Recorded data
*****
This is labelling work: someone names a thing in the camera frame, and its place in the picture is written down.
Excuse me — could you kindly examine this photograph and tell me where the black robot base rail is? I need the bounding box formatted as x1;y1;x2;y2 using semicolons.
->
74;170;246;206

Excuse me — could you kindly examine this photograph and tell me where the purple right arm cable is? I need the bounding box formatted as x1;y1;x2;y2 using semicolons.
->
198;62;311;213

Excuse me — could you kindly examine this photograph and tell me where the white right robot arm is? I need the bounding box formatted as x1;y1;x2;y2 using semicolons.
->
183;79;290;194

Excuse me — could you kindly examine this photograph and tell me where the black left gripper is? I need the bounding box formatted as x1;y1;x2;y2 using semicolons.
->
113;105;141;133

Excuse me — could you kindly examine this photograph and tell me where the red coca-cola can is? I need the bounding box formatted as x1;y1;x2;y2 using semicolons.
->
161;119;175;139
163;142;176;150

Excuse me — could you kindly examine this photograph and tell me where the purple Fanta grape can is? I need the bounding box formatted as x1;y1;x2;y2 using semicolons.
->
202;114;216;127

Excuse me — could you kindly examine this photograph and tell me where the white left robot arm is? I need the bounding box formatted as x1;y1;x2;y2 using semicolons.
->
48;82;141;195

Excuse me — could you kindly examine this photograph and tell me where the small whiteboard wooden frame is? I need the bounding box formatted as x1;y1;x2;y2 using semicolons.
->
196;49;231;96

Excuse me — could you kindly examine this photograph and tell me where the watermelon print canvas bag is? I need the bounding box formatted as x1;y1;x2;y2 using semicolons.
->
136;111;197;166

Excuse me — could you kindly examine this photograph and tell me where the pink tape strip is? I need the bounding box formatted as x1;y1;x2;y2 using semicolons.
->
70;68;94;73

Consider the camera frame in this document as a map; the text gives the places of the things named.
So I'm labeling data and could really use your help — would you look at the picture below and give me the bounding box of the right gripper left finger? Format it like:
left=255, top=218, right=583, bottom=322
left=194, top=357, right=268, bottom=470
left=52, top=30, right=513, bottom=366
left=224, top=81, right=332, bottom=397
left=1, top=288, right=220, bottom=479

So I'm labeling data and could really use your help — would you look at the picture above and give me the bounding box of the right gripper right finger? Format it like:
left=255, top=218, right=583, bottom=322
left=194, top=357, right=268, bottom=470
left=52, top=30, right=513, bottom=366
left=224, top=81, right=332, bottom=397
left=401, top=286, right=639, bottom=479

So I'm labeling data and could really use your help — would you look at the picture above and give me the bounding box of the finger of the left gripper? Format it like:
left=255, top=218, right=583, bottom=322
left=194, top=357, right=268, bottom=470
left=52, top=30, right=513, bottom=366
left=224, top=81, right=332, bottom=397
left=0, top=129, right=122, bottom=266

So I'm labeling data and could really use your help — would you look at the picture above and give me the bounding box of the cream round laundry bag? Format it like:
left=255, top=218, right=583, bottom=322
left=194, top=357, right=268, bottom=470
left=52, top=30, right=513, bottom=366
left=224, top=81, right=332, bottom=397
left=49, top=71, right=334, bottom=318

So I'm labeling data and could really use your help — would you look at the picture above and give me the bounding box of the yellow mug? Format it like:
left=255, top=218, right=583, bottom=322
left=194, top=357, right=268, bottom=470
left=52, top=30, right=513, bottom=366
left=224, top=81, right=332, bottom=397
*****
- [What this task involves]: Keep only those lines of the records that hold "purple", and return them.

- [Result]:
Excuse me — could you kindly examine this photograph and tell me where the purple right arm cable is? I need the bounding box formatted as x1;y1;x2;y2 using semicolons.
Excuse me — could you kindly examine this photograph and tell me where the purple Fanta grape can is? I need the bounding box formatted as x1;y1;x2;y2 using semicolons.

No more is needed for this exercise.